To counter, Lewis said, the hospital is lobbying the state’s two U.S. senators, Patty Murray and Maria Cantwell, both Democrats.
“They’ve received literally hundreds of letters from us,” he told commissioners.
Lewis said the hospital also is lobbying state legislators to protect the funding it receives from Olympia.
Most of the hospital’s state funding comes from Medicaid, which is funded 50-50 by the state and federal governments.
With the state’s budget still tight, funding for sole community hospitals, a classification of which OMC is one of just four in the state, may be on the table, Lewis said.
Sole community hospitals are those that serve a population that does not have another hospital within at least 35 miles that offers similar services.
A contingent of OMC officials met with 24th District state Reps. Kevin Van De Wege and Steve Tharinger, both D-Sequim, to ask them to stress the importance of state funding to the hospital when the Legislature convenes Jan. 10.
“I don’t foresee them having a problem with the funding they receive. Funding for these sole hospitals is not usually a target,” Van De Wege said Thursday.
“But it’s something we are going to keep our eyes on to make sure it doesn’t become one.”

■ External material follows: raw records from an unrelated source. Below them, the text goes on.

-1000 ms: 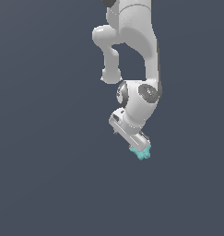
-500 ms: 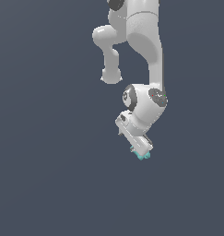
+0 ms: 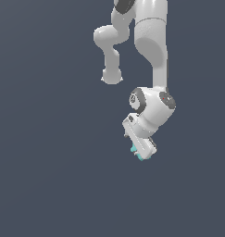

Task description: Pick up the object and move it to a goal position.

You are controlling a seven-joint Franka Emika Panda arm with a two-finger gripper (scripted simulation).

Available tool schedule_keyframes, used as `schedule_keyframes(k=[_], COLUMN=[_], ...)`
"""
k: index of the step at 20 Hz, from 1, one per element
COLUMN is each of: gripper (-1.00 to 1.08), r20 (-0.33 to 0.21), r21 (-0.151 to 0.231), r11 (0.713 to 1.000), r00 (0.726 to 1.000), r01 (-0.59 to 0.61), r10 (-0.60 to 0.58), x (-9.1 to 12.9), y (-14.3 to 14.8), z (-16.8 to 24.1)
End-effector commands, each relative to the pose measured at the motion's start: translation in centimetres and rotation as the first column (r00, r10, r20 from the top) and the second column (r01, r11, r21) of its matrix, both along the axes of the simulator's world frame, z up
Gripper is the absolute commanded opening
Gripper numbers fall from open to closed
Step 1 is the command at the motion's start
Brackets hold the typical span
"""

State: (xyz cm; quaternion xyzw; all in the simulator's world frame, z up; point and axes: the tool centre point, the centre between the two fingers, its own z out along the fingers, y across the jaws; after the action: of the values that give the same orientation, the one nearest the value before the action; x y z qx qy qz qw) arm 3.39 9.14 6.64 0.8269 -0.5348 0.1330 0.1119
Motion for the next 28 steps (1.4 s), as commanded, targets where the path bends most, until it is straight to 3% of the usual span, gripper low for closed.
schedule_keyframes(k=[1,14,28], gripper=[1.08,1.08,1.08], r20=[0.027,0.134,0.148], r21=[-0.012,-0.036,-0.038], r11=[0.999,0.986,0.983], r00=[0.999,0.978,0.974], r01=[0.038,0.166,0.181], r10=[-0.038,-0.159,-0.174], x=[0.1,0.5,0.8], y=[0.5,2.4,2.1], z=[-0.2,-0.9,-2.1])
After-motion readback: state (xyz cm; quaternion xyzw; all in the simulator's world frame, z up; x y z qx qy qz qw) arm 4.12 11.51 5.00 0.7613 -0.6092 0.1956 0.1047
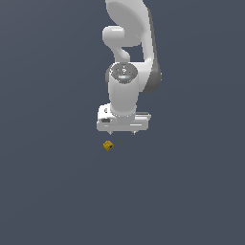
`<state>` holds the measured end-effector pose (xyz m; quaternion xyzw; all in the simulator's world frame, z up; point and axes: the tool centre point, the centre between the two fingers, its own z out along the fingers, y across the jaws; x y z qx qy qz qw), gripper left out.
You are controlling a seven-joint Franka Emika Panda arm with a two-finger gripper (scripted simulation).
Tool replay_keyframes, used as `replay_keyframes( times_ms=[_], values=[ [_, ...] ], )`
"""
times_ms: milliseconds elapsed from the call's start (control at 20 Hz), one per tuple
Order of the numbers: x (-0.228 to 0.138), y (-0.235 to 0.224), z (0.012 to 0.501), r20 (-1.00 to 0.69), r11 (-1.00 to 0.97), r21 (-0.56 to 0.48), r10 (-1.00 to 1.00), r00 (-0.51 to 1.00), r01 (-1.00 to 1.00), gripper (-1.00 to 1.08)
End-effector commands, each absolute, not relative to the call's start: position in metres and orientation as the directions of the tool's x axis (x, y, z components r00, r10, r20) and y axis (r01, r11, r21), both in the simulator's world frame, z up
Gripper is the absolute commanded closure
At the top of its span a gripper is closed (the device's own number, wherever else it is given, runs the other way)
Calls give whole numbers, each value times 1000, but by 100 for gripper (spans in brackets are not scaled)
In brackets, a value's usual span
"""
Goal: Pick up the object and move it to a goal position.
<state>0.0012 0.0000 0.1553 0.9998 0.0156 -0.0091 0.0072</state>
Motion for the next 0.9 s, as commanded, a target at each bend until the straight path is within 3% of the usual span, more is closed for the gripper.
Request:
replay_keyframes(
  times_ms=[0, 850],
  values=[
    [1, 0, 155, -18, -999, 14, 31, 999, 31, -92],
    [15, -28, 178, 37, -999, 31, -19, 999, -20, -92]
  ],
)
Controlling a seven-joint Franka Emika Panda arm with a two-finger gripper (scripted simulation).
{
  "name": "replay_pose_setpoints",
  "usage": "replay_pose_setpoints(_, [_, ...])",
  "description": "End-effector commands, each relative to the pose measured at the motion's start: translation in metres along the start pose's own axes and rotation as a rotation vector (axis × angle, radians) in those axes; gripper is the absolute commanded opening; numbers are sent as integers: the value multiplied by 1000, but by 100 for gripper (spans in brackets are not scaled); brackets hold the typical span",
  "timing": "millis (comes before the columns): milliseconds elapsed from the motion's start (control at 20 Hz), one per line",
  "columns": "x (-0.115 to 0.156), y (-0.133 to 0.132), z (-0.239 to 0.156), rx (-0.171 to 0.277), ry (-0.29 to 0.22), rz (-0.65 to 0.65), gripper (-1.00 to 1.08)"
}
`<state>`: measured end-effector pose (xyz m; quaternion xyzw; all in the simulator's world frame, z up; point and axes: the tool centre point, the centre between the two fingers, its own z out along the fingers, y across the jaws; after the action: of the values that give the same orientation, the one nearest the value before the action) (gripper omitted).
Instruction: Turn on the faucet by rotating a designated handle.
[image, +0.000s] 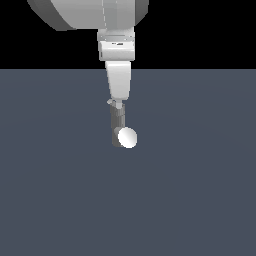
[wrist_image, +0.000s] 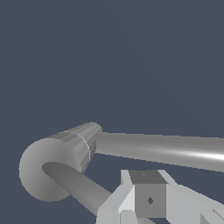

Tharinger, a member of the stateHouse’s Health Care and Wellness Committee, said OMC’s classification as a sole community hospital puts it in a tricky funding spot — too big to receive urban hospital funding and too small to get rural funding help.
“My view is we’re underfunding these sole community hospitals. We’ve got to find a way to make the pie bigger,” Tharinger said.
“There may be something we can do to improve the hospital’s reimbursement rates because of the importance of OMC to the health care system of the North Olympic Peninsula.”
Lewis said he plans to meet with state Sen. Jim Hargrove, D-Hoquiam — also of the local 24th District — before the Legislature
convenes Jan. 10.
The 24th District covers Clallam and Jefferson counties and part of Grays Harbor County.
As it prepares to implement the $7.6 million Epic computerized records system, OMC is upgrading other equipment to match the system.
Epic was purchased earlier this year to give the hospital a system to maintain health records electronically.
It is scheduled to go into action May 4.
Also last week, commissioners unanimously gave Chief Nursing Officer Lorraine Wall the authority to finalize the purchase of a new program and equipment that will track how pharmaceuticals are dispensed to patients.
Wall said the Pyxis equipment will provide a much-needed upgrade to the hospital’s pharmacy records and will have a digital “interface” with the Epic system.
The cost of the purchase was $667,940, with a monthly maintenance fee of $2,768.
Wall said the hospital budgeted $819,875 for the purchase.
The hospital in September purchased $1.5 million worth of hardware to accommodate the system.
In other action, commissioners also approved a salary increase for gastroenterologist Frank Jahns.
Rebecca Corley, the hospital’s chief physician officer, said raising Jahn’s salary to $375,000 would bring his pay into the 25th percentile of gastroenterologists with his level of experience.